§ REQUIRED ACTION: Go through the material that comes after this and count the lines containing "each"; report only the count.

§ STORED DATA:
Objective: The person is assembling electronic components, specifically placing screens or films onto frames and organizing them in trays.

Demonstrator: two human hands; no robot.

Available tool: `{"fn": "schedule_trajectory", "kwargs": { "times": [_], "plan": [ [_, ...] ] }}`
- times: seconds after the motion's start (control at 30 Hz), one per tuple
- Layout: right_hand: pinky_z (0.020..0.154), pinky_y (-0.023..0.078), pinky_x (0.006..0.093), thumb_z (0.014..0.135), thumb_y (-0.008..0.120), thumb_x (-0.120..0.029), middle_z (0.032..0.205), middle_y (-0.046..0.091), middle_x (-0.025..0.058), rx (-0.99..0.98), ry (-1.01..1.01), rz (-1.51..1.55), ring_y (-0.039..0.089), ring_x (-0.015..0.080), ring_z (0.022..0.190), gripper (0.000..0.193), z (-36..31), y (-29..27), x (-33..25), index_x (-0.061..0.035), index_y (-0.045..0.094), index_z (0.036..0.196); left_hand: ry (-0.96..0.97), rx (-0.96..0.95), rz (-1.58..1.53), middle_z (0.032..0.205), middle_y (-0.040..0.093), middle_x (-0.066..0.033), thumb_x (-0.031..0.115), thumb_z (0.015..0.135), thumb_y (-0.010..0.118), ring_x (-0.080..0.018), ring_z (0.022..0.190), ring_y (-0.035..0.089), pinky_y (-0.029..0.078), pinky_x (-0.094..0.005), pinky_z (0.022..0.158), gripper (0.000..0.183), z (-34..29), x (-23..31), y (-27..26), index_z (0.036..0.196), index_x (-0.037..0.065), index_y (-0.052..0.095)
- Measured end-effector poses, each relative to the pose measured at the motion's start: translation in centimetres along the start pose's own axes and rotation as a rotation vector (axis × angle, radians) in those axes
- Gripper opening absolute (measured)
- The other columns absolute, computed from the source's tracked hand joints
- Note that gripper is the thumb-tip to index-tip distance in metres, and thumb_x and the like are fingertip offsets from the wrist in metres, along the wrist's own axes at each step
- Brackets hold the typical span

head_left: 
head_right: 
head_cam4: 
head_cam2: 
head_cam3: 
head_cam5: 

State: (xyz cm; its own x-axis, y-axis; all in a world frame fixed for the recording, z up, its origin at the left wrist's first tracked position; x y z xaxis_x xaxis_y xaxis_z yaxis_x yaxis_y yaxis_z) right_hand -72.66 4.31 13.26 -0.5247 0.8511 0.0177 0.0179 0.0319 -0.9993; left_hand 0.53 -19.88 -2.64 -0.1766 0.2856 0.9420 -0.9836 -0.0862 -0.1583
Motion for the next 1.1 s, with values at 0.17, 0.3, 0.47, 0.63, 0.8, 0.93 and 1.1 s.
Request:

§ ANSWER SECTION: 2